The draft population policy of Goa, 2007 says this on infant feeding practices: ‘Most births (95 per cent) in Goa take place in health institutions. Even among these births, only 35 per cent started breastfeeding within one hour of birth. A higher proportion of children delivered in public health facilities started breastfeeding within the first day of life (70 per cent) than children delivered in private health facilities (61 per cent). 47 per cent women squeezed the first milk from the breast before they began breastfeeding as against 63 per cent for all India."

A 14 percentile gap as compared to all India average is shocking, especially in a wealthy and literate state. In a sense the state government has admitted that Goa is a state which does not promote colostrum feeding. This would increase the disease burden and benefit only the health sector.

The infant entitled to life saving colostrum would become dependant on hospitals for ailments, which are otherwise prevented by that magic cocktail. The health department also reveals that in this wealthy and educated state: ‘29 per cent of children under 3 years of age are under weight and 18 per cent are stunted.’ It is not difficult to see the reasons -bad maternal health and low emphasis on breastfeeding. No wonder such children deprived of prolonged breastfeeding turn anaemic. And this is precisely what is happening in Goa.

The health department has admitted that ‘In Goa, as per NFHS-2, 53 per cent children age 6-35 months have some level of anaemia, including 24 per cent who are mildly anaemic, 28 per cent who are moderately anaemic and 2 per cent who are severely anaemic. Notably, a much larger proportion of children (53 per cent) than women (36 per cent) are anaemic in Goa.’ There is less emphasis on promotion of anaemia preventing iron nutrition, supplements and amendments, fortifications as compared to forcing unsuspecting kids to consume iodized salt.

There is total ignorance among the teenagers, the parents of tomorrow, on the benefits and essentiality of breastfeeding. This is the appropriate time to focus on the wonders of breastfeeding because the state government and the private health sector has consistently failed to promote the wonders of mother’s milk and make it an integral, uncompromising part of state’s health plans.

Why are public and private hospitals not responding to Baby Friendly Hospital Initiative (BFHI)? It is a worldwide programme by the World Health Organization (WHO) and UNICEF, launched in 1991 following the Innocenti Declaration of 1990. It is aimed at improving the role of maternity services to enable mothers to breastfeed babies. It aims at improving the care of pregnant women, mothers and newborns at health facilities that provide maternity services for protecting, promoting and supporting breastfeeding. Why are fewer children breastfed in private health facilities? The health department of Goa needs to declare the progress on the criteria for BFAI.

Actually, as my own experience shows, it is never followed in both the government and private health sector.
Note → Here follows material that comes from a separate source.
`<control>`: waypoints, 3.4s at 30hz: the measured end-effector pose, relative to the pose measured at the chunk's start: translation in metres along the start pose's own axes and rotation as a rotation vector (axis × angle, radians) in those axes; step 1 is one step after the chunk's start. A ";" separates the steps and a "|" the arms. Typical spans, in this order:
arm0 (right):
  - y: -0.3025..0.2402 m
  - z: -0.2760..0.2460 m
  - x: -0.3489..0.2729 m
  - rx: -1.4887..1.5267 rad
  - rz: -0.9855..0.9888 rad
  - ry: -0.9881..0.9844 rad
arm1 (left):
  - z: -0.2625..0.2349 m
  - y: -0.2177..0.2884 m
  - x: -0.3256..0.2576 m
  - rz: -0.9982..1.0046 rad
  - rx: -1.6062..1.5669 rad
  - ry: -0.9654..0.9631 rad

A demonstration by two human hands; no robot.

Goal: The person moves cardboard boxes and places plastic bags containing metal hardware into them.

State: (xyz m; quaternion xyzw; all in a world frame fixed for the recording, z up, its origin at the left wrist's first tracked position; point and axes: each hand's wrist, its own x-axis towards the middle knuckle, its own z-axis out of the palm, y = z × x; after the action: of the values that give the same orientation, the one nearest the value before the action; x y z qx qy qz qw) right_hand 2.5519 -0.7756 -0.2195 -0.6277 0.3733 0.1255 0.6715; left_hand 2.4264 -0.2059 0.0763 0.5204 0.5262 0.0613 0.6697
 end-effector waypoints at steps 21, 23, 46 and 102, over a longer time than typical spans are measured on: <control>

The criteria for a hospital’s Baby Friendly Accreditation (BFA) include: 1. Have a written breastfeeding policy that is routinely communicated to all health care staff 2. Train all health care staff in skills necessary to implement this policy, 3. Inform all pregnant women about the benefits and management of breastfeeding 4. Help mothers initiate breastfeeding within one-and-a-half-hour of birth 5. Show mothers how to breastfeed and maintain lactation even if they should be separated from their infants 6. Give newborn infants no food or drink other than breast milk, not even sips of water, unless medically indicated 7. Practice rooming in, that is allow mothers and infants to remain together 24 hours a day 8. Encourage breastfeeding on demand 9. Give no artificial teats or pacifiers (also called dummies or soothers) to breastfeeding infants 10. Foster the establishment of breastfeeding support groups and refer mothers to them on discharge from the hospital or clinic. The program also restricts use by the hospital of free formula or other infant care aids provided by formula companies.

Society needs to demand a compliance audit of the above from Goa’s hospitals.